**Assigned task**
Taking the listing below, restate word for word each line from the line with "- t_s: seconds" to the line with "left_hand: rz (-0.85", ends included, and stop there.

**Dataset content**

* * *

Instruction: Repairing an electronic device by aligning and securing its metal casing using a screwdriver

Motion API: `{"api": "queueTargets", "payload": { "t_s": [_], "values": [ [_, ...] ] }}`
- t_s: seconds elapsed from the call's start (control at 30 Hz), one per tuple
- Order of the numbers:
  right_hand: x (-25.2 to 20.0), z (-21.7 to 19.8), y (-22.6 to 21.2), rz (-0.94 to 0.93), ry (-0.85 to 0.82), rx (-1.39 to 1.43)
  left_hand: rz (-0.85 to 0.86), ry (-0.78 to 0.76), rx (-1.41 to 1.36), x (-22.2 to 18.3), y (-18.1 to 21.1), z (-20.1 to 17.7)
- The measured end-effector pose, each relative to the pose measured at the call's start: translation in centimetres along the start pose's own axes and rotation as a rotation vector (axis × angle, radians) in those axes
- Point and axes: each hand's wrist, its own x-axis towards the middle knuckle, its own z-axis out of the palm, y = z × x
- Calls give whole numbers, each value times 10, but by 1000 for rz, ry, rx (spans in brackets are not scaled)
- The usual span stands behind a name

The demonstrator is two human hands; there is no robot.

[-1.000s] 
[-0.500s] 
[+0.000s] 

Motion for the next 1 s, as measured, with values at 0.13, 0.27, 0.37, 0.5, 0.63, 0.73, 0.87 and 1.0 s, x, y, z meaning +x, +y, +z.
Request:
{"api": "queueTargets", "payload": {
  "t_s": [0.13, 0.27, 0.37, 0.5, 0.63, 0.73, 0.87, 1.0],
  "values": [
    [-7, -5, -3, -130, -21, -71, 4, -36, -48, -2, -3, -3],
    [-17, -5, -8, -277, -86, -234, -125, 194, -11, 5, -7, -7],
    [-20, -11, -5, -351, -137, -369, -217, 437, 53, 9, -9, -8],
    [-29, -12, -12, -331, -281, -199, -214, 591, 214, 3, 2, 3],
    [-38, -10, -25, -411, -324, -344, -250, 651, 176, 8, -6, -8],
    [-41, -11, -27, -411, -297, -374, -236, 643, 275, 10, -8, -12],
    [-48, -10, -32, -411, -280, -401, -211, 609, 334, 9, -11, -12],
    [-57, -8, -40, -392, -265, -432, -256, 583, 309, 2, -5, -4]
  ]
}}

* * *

**Reply to the task**
- t_s: seconds elapsed from the call's start (control at 30 Hz), one per tuple
- Order of the numbers:
  right_hand: x (-25.2 to 20.0), z (-21.7 to 19.8), y (-22.6 to 21.2), rz (-0.94 to 0.93), ry (-0.85 to 0.82), rx (-1.39 to 1.43)
  left_hand: rz (-0.85 to 0.86), ry (-0.78 to 0.76), rx (-1.41 to 1.36), x (-22.2 to 18.3), y (-18.1 to 21.1), z (-20.1 to 17.7)

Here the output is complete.